Question

find dy/dx of (x+y)^3=x^3+y^3

Answer 1

the process is pretty simple with the derivative rules .. what is the issue you are having?

Answer 2

the answer im getting doesnt match the back of the book
i got dy/dx=[3x ^{2}-3x-3y \div3x+3y-3y ^{2}\]

Answer 3

can you step me thru it so I can see where you may be going astray at?

Answer 4

it may just be a matter of simplification as well

Answer 5

ok heres wht i did

Answer 6

also if u could help me with this one, i thought i did it but once again my answer doesnt match the back of the books. \[y ^{2}=x ^{2}-49divx ^{2}+49\]

Answer 7

\[(x+y)^3 = x^3+y^3\]
\[3(x+y)^2~(x+y)' = 3x^2x'+3y^2y'\]
\[3(x+y)^2~(x'+y') = 3x^2x'+3y^2y'\]
\[x'=\frac{dx}{dx}=1\]
\[3(x+y)^2~(1+y') = 3x^2+3y^2y'\]
\[(x+y)^2+y'(x+y)^2 = x^2+y^2y'\]
\[y'(x+y)^2-y^2y' = x^2-(x+y)^2\]
\[y'[(x+y)^2-y^2] = x^2-(x+y)^2\]
\[y' = \frac{x^2-(x+y)^2}{(x+y)^2-y^2}\]
\[y' = \frac{[x-(x+y)]~[x+(x+y)]}{[(x+y)+y]~[(x+y)-y]}\]
\[y' = \frac{[-y]~[2x+y]}{[x+2y]~[x]}\]
doesnt look to be any common factors to pull out

Answer 8

i think you ignored a ^2 at the start of it

Answer 9

duh. yes i forgot that squared. thnk you

Answer 10

wait im confused as to how all the numbers got cancled out?

Answer 11

\[y ^{2}=\frac{x ^{2}-49}{x ^{2}+49}\]
\[y ^{2}=(x ^{2}-49)(x ^{2}+49)^{-1}\]
now its just the product rule
\[2y~y'=2xx'(x ^{2}+49)^{-1}-2xx'(x ^{2}-49)(x ^{2}+49)^{-2}\]
divide out the 2 and let x' = 1
\[y~y'=x(x ^{2}+49)^{-1}-x(x ^{2}-49)(x ^{2}+49)^{-2}\]
we can factor out that (x^2+49)^2 if need be
\[y~y'=\frac{x(x ^{2}+49)-x(x ^{2}-49)}{(x ^{2}+49)^{2}}\]
\[y'=\frac{x(x ^{2}+49)-x(x ^{2}-49)}{y(x ^{2}+49)^{2}}\]
\[y'=\frac{x[(x ^{2}+49)-(x ^{2}-49)]}{y(x ^{2}+49)^{2}}\]
\[y'=\frac{x(49+49)}{y(x ^{2}+49)^{2}}\]

Answer 12

3 is a common factor to all the terms; dividing both sides by 3 cancels them out

Answer 13

\[\frac{\cancel3(x+y)^2~(x'+y') = \cancel3x^2x'+\cancel3y^2y'}{\cancel3}\]
\[(x+y)^2~(x'+y') = x^2x'+y^2y'\]

Answer 14

what does the book give us?

Answer 15

ok i got it now.
and the book gives the same answer you got

Answer 16

yay!!

Answer 17

now im working on the second problem i gave you
could u work it through using the quotient rule, cuz thats how i did it but didnt get the right answer

Answer 18

i despise the quotient rule ... its just got to many moving parts to me.

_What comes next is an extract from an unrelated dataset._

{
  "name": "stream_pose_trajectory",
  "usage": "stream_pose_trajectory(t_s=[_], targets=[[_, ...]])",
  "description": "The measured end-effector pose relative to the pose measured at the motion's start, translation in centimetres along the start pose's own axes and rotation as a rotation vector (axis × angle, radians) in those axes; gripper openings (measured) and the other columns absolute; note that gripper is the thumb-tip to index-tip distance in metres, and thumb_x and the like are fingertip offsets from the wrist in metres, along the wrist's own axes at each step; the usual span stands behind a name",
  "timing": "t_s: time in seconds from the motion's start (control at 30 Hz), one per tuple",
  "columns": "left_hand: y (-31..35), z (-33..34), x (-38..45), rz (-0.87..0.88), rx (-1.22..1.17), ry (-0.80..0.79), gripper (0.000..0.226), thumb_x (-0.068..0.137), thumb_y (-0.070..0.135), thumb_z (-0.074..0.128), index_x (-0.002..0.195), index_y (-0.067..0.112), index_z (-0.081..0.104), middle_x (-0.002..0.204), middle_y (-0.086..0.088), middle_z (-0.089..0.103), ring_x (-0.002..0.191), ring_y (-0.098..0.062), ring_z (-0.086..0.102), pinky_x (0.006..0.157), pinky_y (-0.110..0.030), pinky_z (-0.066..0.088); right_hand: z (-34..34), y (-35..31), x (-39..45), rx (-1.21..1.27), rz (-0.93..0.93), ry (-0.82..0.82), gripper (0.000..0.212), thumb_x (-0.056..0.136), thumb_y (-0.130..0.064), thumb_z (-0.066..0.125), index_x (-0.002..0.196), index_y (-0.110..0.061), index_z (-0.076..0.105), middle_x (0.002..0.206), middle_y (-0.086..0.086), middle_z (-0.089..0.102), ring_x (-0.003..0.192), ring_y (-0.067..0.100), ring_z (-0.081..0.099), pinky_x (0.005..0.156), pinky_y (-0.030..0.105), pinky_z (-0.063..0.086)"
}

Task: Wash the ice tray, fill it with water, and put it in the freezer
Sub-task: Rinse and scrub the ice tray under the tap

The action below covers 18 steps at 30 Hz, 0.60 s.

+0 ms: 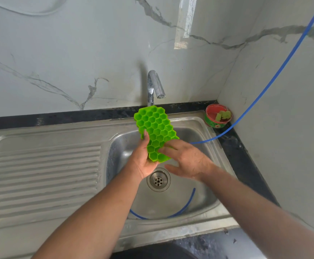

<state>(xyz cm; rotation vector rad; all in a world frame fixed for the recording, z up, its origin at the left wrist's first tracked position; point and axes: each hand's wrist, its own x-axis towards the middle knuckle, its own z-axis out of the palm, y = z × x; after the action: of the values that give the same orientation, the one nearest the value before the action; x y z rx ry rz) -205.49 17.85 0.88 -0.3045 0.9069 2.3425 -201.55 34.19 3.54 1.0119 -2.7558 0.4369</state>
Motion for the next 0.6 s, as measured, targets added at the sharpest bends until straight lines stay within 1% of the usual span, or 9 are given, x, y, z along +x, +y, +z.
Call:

a qoutient is just another form of a product, and the product rule is sooo much easier to keep track of to me

Answer 19

actually i think i found where i messed up, i forgot the bottom half of the quotient rule. let me work it thru one mroe time

Answer 20

\[\frac tb=tb^{-1}\]
\[[\frac tb]'=\frac{bt'-b't}{b^2}\]
\[[tb^{-1}]'=t'b^{-1}+tb'^{-1}\]
\[[tb^{-1}]'=t'b^{-1}-tb'b^{-2}\]
\[[tb^{-1}]'=\frac{1}{b^2}(t'b-tb')\]
\[[tb^{-1}]'=\frac{t'b-tb'}{b^2}\]

Answer 21

ok im stuck on the making of the produuct rule. i got everything up until the taking the derviative of (x^2+49)^-1

Answer 22

would we use the chain rule as well?

Answer 23

power rule, drop the -1, and subtract 1
chain rule pops out the derivative of the innards